- [Task statement]
Give back the data below exactly as it was given.

- [Collected data]
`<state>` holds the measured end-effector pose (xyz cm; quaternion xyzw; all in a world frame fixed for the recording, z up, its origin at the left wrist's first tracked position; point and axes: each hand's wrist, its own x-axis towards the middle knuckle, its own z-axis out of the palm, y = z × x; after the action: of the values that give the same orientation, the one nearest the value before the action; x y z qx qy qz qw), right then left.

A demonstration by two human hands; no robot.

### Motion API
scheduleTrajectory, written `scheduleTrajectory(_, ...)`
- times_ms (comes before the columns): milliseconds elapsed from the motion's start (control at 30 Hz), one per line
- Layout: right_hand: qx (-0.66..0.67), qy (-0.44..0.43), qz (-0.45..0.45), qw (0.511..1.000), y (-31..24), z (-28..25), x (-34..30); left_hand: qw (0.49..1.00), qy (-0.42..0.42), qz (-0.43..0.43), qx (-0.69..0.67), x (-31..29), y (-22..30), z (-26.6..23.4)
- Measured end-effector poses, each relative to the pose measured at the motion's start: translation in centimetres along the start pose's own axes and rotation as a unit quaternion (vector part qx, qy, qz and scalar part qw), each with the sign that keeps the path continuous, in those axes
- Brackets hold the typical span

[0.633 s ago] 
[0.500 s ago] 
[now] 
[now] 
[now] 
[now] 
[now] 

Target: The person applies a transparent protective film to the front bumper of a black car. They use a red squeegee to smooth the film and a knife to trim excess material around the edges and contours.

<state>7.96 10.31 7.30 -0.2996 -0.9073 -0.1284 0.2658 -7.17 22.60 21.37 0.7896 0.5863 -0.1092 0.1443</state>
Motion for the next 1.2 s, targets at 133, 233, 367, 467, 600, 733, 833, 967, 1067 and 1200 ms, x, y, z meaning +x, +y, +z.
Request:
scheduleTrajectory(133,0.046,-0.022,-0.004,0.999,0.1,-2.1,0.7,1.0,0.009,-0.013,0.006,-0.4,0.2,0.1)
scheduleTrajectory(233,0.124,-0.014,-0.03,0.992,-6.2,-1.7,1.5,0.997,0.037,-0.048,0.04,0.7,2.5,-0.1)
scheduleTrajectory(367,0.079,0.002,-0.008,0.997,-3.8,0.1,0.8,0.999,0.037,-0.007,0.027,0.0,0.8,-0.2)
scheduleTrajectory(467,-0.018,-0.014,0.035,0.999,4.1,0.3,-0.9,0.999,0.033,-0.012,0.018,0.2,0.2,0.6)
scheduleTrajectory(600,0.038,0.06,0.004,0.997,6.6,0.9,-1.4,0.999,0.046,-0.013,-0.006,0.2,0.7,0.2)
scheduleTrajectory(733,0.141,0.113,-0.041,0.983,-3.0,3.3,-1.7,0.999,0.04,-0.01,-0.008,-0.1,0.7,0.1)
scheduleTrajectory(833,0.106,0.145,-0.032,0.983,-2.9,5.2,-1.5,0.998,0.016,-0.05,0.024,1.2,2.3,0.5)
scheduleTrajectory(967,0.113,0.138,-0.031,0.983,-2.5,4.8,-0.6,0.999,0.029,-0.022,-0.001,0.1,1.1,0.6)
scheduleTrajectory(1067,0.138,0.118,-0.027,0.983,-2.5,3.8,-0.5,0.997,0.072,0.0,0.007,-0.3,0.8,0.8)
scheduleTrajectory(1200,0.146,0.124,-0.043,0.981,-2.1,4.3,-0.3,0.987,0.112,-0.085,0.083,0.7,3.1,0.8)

- [Solution for this problem]
`<state>` holds the measured end-effector pose (xyz cm; quaternion xyzw; all in a world frame fixed for the recording, z up, its origin at the left wrist's first tracked position; point and axes: each hand's wrist, its own x-axis towards the middle knuckle, its own z-axis out of the palm, y = z × x; after the action: of the values that give the same orientation, the one nearest the value before the action; x y z qx qy qz qw), right then left.

A demonstration by two human hands; no robot.

### Motion API
scheduleTrajectory, written `scheduleTrajectory(_, ...)`
- times_ms (comes before the columns): milliseconds elapsed from the motion's start (control at 30 Hz), one per line
- Layout: right_hand: qx (-0.66..0.67), qy (-0.44..0.43), qz (-0.45..0.45), qw (0.511..1.000), y (-31..24), z (-28..25), x (-34..30); left_hand: qw (0.49..1.00), qy (-0.42..0.42), qz (-0.43..0.43), qx (-0.69..0.67), x (-31..29), y (-22..30), z (-26.6..23.4)
- Measured end-effector poses, each relative to the pose measured at the motion's start: translation in centimetres along the start pose's own axes and rotation as a unit quaternion (vector part qx, qy, qz and scalar part qw), each with the sign that keeps the path continuous, in those axes
- Brackets hold the typical span

[0.633 s ago] 
[0.500 s ago] 
[now] 
[now] 
[now] 
[now] 
[now] 

Target: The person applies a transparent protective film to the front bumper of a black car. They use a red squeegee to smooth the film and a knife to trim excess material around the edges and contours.

<state>7.96 10.31 7.30 -0.2996 -0.9073 -0.1284 0.2658 -7.17 22.60 21.37 0.7896 0.5863 -0.1092 0.1443</state>
Motion for the next 1.2 s, targets at 133, 233, 367, 467, 600, 733, 833, 967, 1067 and 1200 ms, x, y, z meaning +x, +y, +z.
Request:
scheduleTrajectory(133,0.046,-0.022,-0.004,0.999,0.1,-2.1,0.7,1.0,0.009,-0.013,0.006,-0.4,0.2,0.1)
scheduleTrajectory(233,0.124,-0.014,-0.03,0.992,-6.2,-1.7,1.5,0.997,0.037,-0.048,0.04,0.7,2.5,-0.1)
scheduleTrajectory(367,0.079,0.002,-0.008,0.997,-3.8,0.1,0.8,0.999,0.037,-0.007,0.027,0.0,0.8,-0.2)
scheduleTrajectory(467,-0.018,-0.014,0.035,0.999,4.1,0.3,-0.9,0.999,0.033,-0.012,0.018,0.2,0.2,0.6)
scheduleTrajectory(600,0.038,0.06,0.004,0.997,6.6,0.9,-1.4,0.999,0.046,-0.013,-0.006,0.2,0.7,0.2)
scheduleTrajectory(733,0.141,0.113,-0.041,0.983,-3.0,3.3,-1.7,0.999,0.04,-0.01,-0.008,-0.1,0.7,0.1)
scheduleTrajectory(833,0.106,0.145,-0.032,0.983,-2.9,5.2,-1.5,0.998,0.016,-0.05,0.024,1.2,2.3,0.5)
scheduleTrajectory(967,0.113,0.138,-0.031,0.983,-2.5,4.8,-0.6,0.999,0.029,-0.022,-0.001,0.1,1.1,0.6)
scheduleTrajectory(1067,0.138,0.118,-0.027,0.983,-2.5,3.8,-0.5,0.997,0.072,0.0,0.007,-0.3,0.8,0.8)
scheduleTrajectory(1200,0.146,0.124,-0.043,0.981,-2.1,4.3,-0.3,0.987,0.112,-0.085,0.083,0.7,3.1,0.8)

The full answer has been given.